How to build¶
Supported Platforms¶
Platform | Explanation |
---|---|
TensorFlow | >= 1.6.0. |
Caffe | >= 1.0. |
Environment Requirement¶
MACE requires the following dependencies:
software | version | install command |
---|---|---|
bazel | >= 0.13.0 | bazel installation guide |
android-ndk | r15c/r16b | NDK installation guide or refers to the docker file |
adb | >= 1.0.32 | apt-get install android-tools-adb |
tensorflow | >= 1.6.0 | pip install -I tensorflow==1.6.0 (if you use tensorflow model) |
numpy | >= 1.14.0 | pip install -I numpy==1.14.0 |
scipy | >= 1.0.0 | pip install -I scipy==1.0.0 |
jinja2 | >= 2.10 | pip install -I jinja2==2.10 |
PyYaml | >= 3.12.0 | pip install -I pyyaml==3.12 |
sh | >= 1.12.14 | pip install -I sh==1.12.14 |
filelock | >= 3.0.0 | pip install -I filelock==3.0.0 |
docker (for caffe) | >= 17.09.0-ce | docker installation guide |
Note
export ANDROID_NDK_HOME=/path/to/ndk
to specify ANDROID_NDK_HOME
MACE provides Dockerfile with these dependencies installed, you can build the image from the Dockerfile,
cd docker
docker build -t xiaomimace/mace-dev
or pull the pre-built image from Docker Hub,
docker pull xiaomimace/mace-dev
and then run the container with the following command.
# Create container
# Set 'host' network to use ADB
docker run -it --rm --privileged -v /dev/bus/usb:/dev/bus/usb --net=host \
-v /local/path:/container/path xiaomimace/mace-dev /bin/bash
Usage¶
1. Pull MACE source code¶
git clone https://github.com/XiaoMi/mace.git
git fetch --all --tags --prune
# Checkout the latest tag (i.e. release version)

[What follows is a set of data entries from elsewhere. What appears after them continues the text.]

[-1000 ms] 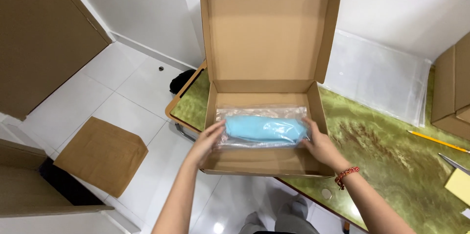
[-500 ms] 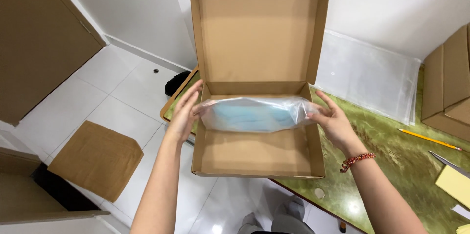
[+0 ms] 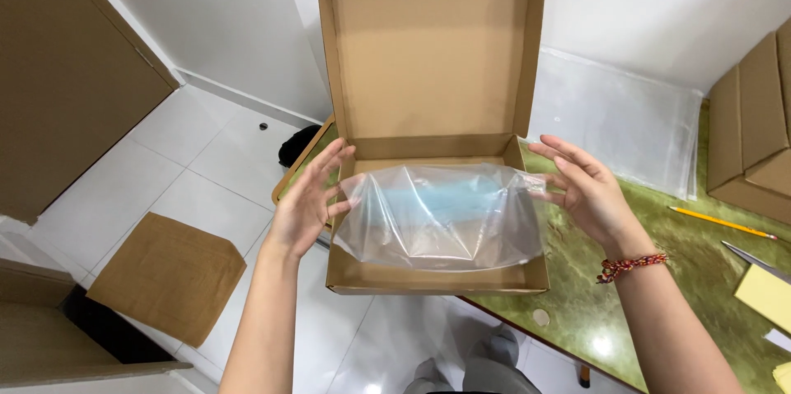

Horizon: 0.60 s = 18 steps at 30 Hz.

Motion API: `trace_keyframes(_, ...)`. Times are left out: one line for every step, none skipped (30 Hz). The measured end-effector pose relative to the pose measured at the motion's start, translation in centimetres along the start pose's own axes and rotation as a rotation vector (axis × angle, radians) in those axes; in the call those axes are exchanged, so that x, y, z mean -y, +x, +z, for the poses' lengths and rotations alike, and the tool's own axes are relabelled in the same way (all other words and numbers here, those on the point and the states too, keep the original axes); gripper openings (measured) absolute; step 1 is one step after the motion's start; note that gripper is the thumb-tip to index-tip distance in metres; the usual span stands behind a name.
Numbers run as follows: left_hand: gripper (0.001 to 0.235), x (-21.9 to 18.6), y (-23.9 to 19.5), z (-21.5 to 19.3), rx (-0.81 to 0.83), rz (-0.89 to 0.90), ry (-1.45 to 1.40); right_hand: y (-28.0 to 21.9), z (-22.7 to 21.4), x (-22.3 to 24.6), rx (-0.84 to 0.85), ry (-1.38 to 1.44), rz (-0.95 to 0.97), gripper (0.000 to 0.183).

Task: Packing a garment into a box and organizing clothes on a rack

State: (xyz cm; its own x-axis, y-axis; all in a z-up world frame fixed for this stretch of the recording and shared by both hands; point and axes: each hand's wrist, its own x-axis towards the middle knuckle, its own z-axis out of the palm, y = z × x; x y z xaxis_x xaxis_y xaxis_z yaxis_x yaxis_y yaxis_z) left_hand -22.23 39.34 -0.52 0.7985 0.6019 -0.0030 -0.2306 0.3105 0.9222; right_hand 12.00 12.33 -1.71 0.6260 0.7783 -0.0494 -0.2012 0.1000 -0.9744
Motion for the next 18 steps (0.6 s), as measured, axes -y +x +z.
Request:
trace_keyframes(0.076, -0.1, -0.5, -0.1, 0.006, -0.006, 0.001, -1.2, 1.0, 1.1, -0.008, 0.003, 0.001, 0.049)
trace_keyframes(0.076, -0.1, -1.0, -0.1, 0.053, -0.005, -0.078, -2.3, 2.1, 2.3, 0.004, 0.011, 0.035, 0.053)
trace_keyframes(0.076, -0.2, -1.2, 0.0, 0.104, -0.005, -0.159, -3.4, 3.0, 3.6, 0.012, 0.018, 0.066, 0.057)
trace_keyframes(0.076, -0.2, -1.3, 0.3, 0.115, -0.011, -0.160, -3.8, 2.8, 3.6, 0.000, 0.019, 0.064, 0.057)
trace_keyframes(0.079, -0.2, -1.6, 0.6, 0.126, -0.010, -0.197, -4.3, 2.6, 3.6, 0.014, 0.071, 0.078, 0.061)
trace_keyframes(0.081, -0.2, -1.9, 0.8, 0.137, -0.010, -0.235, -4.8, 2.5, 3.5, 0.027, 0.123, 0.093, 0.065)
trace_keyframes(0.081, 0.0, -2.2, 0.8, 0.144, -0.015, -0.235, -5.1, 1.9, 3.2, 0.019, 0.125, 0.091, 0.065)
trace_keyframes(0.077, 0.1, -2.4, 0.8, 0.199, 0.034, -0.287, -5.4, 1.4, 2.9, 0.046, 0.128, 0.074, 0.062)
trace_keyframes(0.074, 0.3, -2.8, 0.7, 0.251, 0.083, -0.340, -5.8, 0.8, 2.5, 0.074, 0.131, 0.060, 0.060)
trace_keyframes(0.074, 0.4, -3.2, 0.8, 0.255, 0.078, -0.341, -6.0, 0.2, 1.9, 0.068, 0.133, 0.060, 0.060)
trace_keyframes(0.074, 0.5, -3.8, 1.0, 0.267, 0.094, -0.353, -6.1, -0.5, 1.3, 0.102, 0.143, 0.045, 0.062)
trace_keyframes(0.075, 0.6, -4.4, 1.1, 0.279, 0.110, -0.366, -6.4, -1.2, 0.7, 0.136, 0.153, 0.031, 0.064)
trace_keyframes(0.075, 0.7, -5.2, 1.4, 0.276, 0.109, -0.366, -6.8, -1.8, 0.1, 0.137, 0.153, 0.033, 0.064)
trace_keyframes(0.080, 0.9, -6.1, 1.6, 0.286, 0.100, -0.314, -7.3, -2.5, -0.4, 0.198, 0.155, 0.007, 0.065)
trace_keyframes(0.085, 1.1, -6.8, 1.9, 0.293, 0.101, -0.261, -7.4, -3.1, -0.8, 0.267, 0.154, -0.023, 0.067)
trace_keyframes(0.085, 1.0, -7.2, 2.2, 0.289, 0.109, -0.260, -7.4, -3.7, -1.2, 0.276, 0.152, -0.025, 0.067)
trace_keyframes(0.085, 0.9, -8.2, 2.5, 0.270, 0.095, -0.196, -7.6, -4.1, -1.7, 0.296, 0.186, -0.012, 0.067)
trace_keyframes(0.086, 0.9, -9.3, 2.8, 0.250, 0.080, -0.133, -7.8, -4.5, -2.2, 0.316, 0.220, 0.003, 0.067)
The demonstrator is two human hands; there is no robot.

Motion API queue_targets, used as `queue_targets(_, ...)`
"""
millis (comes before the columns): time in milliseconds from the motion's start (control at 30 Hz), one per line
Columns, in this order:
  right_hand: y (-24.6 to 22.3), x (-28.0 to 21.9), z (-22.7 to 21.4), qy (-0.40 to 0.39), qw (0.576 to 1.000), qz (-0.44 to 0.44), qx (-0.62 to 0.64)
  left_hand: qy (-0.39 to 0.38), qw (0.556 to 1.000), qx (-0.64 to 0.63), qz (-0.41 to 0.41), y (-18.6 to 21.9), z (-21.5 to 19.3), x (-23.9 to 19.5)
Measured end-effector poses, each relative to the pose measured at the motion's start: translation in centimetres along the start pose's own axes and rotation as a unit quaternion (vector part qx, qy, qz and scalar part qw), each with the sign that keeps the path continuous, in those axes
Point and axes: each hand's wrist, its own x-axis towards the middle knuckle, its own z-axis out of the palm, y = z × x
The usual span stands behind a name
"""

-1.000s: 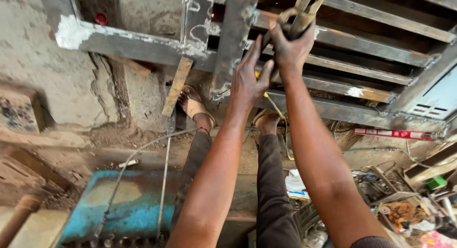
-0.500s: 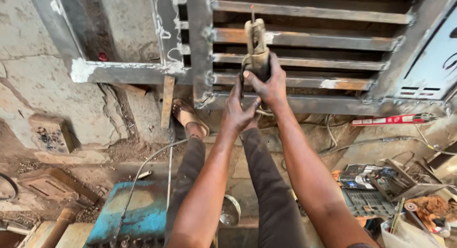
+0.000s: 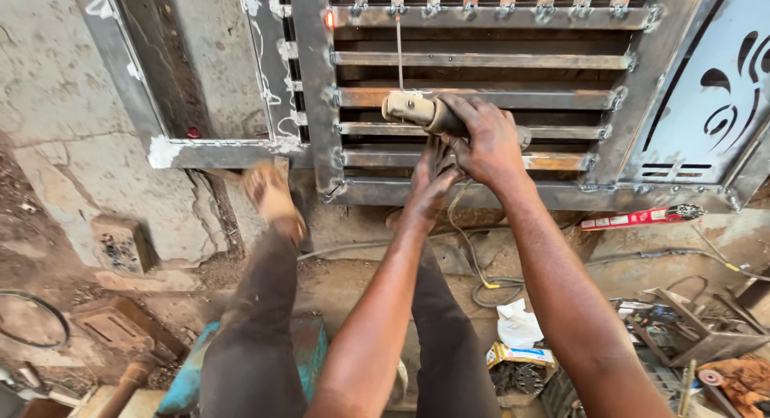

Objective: The person welds components of a metal gate together using a welding electrode holder, applying the arc to several joints between vertical bars and the frame while using their free hand to steady the structure.

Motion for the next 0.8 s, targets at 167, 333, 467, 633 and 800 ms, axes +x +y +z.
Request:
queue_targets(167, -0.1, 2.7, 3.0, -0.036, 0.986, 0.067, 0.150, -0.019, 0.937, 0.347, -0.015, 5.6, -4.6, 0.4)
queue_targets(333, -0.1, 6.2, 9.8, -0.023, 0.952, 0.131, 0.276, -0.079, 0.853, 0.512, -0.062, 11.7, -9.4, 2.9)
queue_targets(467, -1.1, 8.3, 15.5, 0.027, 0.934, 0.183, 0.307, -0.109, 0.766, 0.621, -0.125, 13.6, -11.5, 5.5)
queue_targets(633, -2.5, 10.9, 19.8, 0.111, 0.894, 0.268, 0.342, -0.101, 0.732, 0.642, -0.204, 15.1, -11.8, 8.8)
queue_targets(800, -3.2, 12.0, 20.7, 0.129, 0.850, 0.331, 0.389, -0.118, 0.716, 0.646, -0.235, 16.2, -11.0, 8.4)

tag_name=`git describe --abbrev=0 --tags`
git checkout tags/${tag_name}
Note
It's highly recommanded to use a release version instead of master branch.
2. Model Preprocessing¶
- TensorFlow
TensorFlow provides Graph Transform Tool to improve inference efficiency by making various optimizations like Ops folding, redundant node removal etc. It's strongly recommended to make these optimizations before graph conversion step.
The following commands show the suggested graph transformations and optimizations for different runtimes,
# CPU/GPU:
./transform_graph \
--in_graph=tf_model.pb \
--out_graph=tf_model_opt.pb \
--inputs='input' \
--outputs='output' \
--transforms='strip_unused_nodes(type=float, shape="1,64,64,3")
strip_unused_nodes(type=float, shape="1,64,64,3")
remove_nodes(op=Identity, op=CheckNumerics)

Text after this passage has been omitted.